Nach der VEU Feldkirch gibt es mit dem EHC Lustenau den nächsten Verein mit Ambitionen für die Erste Bank Eishockey Liga.

Mit der VEU Feldkirch gibt es einen aktuellen heißen Einstiegskandidaten in die Erste Bank Eishockey Liga. Nachdem aus der Rückkehr zur Saison 2019/20 noch nichts wurde, ist die Teilnahme des neunfachen österreichischen Meisters ab 2020/21 sehr wahrscheinlich.

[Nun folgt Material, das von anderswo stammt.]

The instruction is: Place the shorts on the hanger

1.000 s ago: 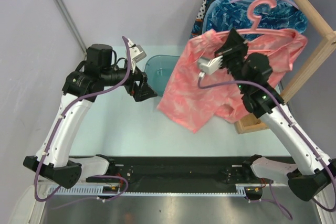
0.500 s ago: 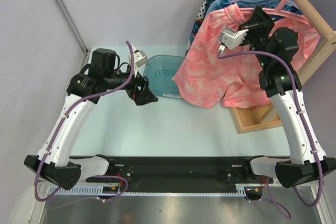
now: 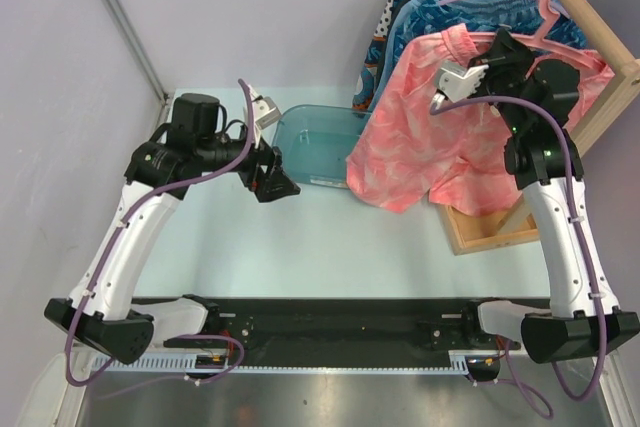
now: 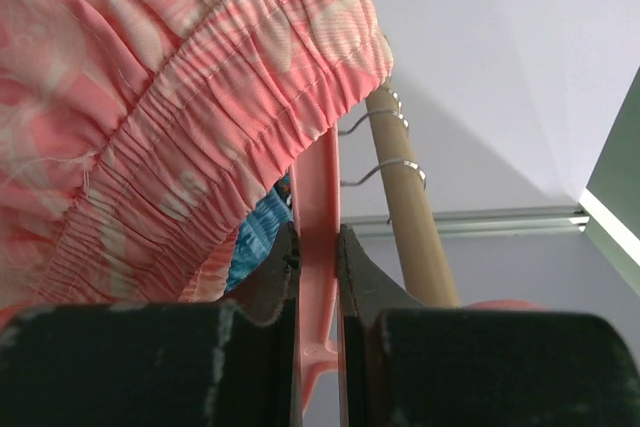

Nun meldet auch ein zweiter Klub aus Vorarlberg mittelfristige Ambitionen an, aus der Alps Hockey League in die höchste Spielklasse aufzusteigen: Der EHC Lustenau. Angestrebter Zeitraum, in dem der Einstieg möglich gemacht werden soll, wären demnach vier Jahre, wie auf der Vereins-Hauptversammlung am Montagabend bekanntgegeben wird.

"Unser Ziel ist es, den Nachwuchs in den kommenden Jahren optimalst aufzubauen und in rund vier Jahren das Abenteuer Erste Bank Eishockey Liga mit einer Vielzahl an Lustenauer Spielern in Angriff zu nehmen", so Präsident Herbert Oberscheider. Ebenso gelte es, die für die EBEL notwendige Infrastruktur zu schaffen. Dass die Rheinhalle in Lustenau, in der der Verein seit jeher seine Heimspiele austrägt, lediglich über ein Fassungsvermögen von 2.200 Zuschauern verfügt, sieht Oberscheider nicht als Hindernis.